HOW TO COMPLETE THIS TASK ▸ Give back all of the data, word for word.

(Saved data entries)
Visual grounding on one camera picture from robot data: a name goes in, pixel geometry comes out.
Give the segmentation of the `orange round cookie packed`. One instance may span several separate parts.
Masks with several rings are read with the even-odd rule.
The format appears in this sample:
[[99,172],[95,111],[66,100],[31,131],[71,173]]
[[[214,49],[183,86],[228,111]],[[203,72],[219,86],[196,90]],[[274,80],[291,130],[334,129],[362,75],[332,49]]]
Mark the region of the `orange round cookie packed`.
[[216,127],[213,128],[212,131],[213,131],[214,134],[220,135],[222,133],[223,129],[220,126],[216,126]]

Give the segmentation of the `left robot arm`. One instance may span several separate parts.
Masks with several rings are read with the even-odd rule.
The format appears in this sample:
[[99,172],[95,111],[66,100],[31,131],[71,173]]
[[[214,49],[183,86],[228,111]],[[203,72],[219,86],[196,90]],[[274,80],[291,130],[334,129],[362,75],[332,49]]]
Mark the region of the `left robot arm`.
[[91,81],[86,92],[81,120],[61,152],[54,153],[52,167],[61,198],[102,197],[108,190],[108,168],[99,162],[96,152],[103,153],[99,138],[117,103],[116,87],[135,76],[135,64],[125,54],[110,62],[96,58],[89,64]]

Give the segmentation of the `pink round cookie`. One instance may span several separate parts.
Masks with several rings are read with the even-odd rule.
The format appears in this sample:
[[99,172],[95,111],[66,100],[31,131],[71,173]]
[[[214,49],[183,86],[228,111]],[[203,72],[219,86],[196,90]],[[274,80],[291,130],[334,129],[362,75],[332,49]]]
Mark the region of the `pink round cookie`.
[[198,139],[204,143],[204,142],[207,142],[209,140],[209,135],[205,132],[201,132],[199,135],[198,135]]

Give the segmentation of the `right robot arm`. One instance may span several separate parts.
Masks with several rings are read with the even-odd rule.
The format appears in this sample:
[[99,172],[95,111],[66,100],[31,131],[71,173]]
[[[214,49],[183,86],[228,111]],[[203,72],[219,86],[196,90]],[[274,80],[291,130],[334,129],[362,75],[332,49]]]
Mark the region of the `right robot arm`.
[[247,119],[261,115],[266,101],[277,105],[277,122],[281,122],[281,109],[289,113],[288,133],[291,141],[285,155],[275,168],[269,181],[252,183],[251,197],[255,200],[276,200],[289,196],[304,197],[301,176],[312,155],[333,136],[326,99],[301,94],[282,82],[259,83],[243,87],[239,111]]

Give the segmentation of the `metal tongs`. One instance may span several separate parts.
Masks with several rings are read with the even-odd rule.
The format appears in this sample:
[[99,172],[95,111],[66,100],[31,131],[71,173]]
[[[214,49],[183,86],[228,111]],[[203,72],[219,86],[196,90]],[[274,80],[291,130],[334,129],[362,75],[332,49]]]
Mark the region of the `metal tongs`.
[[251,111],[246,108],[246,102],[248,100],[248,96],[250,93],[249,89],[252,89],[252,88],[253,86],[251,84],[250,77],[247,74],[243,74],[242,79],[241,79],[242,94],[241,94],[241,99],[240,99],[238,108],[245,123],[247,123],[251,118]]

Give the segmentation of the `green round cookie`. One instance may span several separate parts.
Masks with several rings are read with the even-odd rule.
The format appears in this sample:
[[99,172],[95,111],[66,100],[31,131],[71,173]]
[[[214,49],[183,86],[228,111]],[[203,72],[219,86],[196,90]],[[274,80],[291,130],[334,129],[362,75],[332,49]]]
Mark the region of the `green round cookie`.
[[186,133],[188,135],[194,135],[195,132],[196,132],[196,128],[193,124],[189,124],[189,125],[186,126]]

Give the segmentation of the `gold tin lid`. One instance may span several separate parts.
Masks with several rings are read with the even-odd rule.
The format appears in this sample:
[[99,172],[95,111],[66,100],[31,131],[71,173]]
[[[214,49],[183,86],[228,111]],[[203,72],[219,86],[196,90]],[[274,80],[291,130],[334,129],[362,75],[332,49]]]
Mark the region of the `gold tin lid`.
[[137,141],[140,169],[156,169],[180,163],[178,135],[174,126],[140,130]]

ANSWER TO THE EXERCISE ▸
Visual grounding on one camera picture from robot data: a name goes in, pixel geometry comes out.
Give the segmentation of the `orange round cookie packed`. One instance may span several separate parts.
Masks with several rings are read with the even-odd rule.
The format appears in this sample:
[[99,172],[95,111],[66,100],[31,131],[71,173]]
[[[214,49],[183,86],[228,111]],[[203,72],[219,86],[196,90]],[[274,80],[291,130],[334,129],[362,75],[332,49]]]
Mark the region of the `orange round cookie packed`.
[[216,127],[213,128],[212,131],[213,131],[214,134],[220,135],[222,133],[223,129],[220,126],[216,126]]

Give the segmentation of the `left robot arm`. One instance may span several separate parts.
Masks with several rings are read with the even-odd rule.
The format appears in this sample:
[[99,172],[95,111],[66,100],[31,131],[71,173]]
[[[214,49],[183,86],[228,111]],[[203,72],[219,86],[196,90]],[[274,80],[291,130],[334,129],[362,75],[332,49]]]
Mark the region of the `left robot arm`.
[[91,81],[86,92],[81,120],[61,152],[54,153],[52,167],[61,198],[102,197],[108,190],[108,168],[99,162],[96,152],[103,153],[99,138],[117,103],[116,87],[135,76],[135,64],[125,54],[110,62],[96,58],[89,64]]

Give the segmentation of the `pink round cookie`. One instance may span several separate parts.
Masks with several rings are read with the even-odd rule.
The format appears in this sample:
[[99,172],[95,111],[66,100],[31,131],[71,173]]
[[[214,49],[183,86],[228,111]],[[203,72],[219,86],[196,90]],[[274,80],[291,130],[334,129],[362,75],[332,49]]]
Mark the region of the `pink round cookie`.
[[198,139],[204,143],[204,142],[207,142],[209,140],[209,135],[205,132],[201,132],[199,135],[198,135]]

Give the segmentation of the `right robot arm`. One instance may span several separate parts.
Masks with several rings are read with the even-odd rule.
The format appears in this sample:
[[99,172],[95,111],[66,100],[31,131],[71,173]]
[[[214,49],[183,86],[228,111]],[[203,72],[219,86],[196,90]],[[274,80],[291,130],[334,129],[362,75],[332,49]]]
Mark the region of the `right robot arm`.
[[247,119],[261,115],[266,101],[277,105],[277,122],[281,122],[281,109],[289,113],[288,133],[291,141],[285,155],[275,168],[269,181],[252,183],[251,197],[255,200],[276,200],[289,196],[304,197],[301,176],[312,155],[333,136],[326,99],[301,94],[282,82],[259,83],[243,87],[239,111]]

Give the segmentation of the `metal tongs`. One instance may span several separate parts.
Masks with several rings are read with the even-odd rule.
The format appears in this sample:
[[99,172],[95,111],[66,100],[31,131],[71,173]]
[[[214,49],[183,86],[228,111]],[[203,72],[219,86],[196,90]],[[274,80],[291,130],[334,129],[362,75],[332,49]]]
Mark the region of the `metal tongs`.
[[251,111],[246,108],[246,102],[248,100],[248,96],[250,93],[249,89],[252,89],[252,88],[253,86],[251,84],[250,77],[247,74],[243,74],[242,79],[241,79],[242,94],[241,94],[241,99],[240,99],[238,108],[245,123],[247,123],[251,118]]

Give the segmentation of the `green round cookie`. One instance may span several separate parts.
Masks with several rings are read with the even-odd rule.
The format appears in this sample:
[[99,172],[95,111],[66,100],[31,131],[71,173]]
[[[214,49],[183,86],[228,111]],[[203,72],[219,86],[196,90]],[[274,80],[291,130],[334,129],[362,75],[332,49]]]
Mark the region of the `green round cookie`.
[[186,133],[188,135],[194,135],[195,132],[196,132],[196,128],[193,124],[189,124],[189,125],[186,126]]

Give the segmentation of the `gold tin lid`. One instance may span several separate parts.
Masks with several rings are read with the even-odd rule.
The format appears in this sample:
[[99,172],[95,111],[66,100],[31,131],[71,173]]
[[[214,49],[183,86],[228,111]],[[203,72],[219,86],[196,90]],[[274,80],[291,130],[334,129],[362,75],[332,49]]]
Mark the region of the `gold tin lid`.
[[137,141],[140,169],[156,169],[180,163],[178,135],[174,126],[140,130]]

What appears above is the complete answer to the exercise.